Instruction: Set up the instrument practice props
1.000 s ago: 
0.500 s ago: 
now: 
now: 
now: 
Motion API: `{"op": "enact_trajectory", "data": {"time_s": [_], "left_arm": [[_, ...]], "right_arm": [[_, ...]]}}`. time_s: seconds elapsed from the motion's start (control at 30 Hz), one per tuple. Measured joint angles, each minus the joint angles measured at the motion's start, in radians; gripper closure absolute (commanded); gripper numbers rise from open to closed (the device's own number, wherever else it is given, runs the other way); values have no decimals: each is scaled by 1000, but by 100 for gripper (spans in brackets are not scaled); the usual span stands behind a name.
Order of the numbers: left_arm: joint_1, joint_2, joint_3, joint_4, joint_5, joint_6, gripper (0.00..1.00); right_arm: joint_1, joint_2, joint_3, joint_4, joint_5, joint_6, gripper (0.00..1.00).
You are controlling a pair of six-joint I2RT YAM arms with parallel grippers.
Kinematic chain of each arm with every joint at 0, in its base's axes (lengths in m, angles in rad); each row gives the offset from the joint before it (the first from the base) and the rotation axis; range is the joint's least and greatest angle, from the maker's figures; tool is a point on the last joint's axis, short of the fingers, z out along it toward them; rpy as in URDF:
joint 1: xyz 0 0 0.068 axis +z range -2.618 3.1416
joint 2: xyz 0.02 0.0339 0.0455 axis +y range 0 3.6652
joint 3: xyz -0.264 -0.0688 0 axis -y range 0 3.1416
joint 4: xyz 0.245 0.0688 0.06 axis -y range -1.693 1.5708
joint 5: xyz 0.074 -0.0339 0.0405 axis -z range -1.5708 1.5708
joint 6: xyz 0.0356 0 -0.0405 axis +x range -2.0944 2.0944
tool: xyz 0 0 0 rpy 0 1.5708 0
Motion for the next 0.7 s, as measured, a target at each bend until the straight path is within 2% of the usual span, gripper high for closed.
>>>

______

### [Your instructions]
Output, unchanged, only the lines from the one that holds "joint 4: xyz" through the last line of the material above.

### [Response]
joint 4: xyz 0.245 0.0688 0.06 axis -y range -1.693 1.5708
joint 5: xyz 0.074 -0.0339 0.0405 axis -z range -1.5708 1.5708
joint 6: xyz 0.0356 0 -0.0405 axis +x range -2.0944 2.0944
tool: xyz 0 0 0 rpy 0 1.5708 0
Motion for the next 0.7 s, as measured, a target at each bend until the straight path is within 2% of the usual span, gripper high for closed.
>>>

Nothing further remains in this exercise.